Milk squirting from the missing teat (side view).

Milk squirting, view from behind.  The small bump on the left is the forward left teat visible around the curve of the udder.

Okay fine. I knew it was time to start milking Matilda anyway - gotta keep vigilant for mastitis - but I wasn't planning on doing it right this second. So I finished feeding the livestock and waited for the rest of the family to get up so Don could help me clean out the items that had cluttered up the milking pen. We moved the heavy stuff that somehow got shoved there in the last few months (a sheet of siding, a bicycle, the log splitter, a friend's saddle, etc.) and I got all the accouterments together to milk.

Well the milking went fine except I simply couldn't budge that inverted teat. There was nothing to grab. The saving grace is when I pushed and prodded on the udder a bit, it started squirting on its own for a few minutes, and there was no hint of mastitis. (Yet.)

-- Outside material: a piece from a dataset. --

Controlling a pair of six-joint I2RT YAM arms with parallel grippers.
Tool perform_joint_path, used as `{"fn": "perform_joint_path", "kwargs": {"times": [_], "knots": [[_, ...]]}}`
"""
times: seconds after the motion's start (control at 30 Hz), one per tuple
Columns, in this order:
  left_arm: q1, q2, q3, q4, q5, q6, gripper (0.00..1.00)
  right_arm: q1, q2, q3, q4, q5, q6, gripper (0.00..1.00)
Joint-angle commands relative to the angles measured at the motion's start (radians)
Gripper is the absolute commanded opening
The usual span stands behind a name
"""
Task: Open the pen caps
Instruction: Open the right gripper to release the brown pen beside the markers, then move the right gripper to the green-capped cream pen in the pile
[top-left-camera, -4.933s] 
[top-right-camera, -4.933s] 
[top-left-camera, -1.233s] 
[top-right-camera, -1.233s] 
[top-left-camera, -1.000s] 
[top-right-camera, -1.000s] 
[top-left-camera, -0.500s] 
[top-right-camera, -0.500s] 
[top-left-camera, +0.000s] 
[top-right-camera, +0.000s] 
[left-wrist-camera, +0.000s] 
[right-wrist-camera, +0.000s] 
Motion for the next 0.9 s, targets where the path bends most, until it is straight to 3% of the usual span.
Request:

Okay fine. We decided to let Matilda and Thor loose in the driveway and give the new guy a glimpse of the watery sunlight we were having. He didn't want to leave the barn - it's a big wide scary world out there - but that was okay, mama was nearby.

Meanwhile I had to figure out what to do about that inverted teat. I called the vet clinic that services the dairy herd from which we originally got Matilda. They've walked me through a number of issues in the past (notably the mastitis), and I continue to consult them because they specialize in dairy cows.

But when I spoke to a vet, he was clueless. Baffled. Completely mystified. In forty years of treating cows, he told me, he's never heard of this condition.

Oh great. Just what I wanted: to make veterinary history.

But he and another (local) vet suggested that I get hold a the largest syringe I can find, cut the sharp syringe part off, fit the body of the syringe over the teat, and use the plunger to create a reverse suction and try to draw out the teat that way. If nothing else, hopefully I can withdraw some of the milk that's making the quarter so turgid.

Trouble is, there were no such syringes locally.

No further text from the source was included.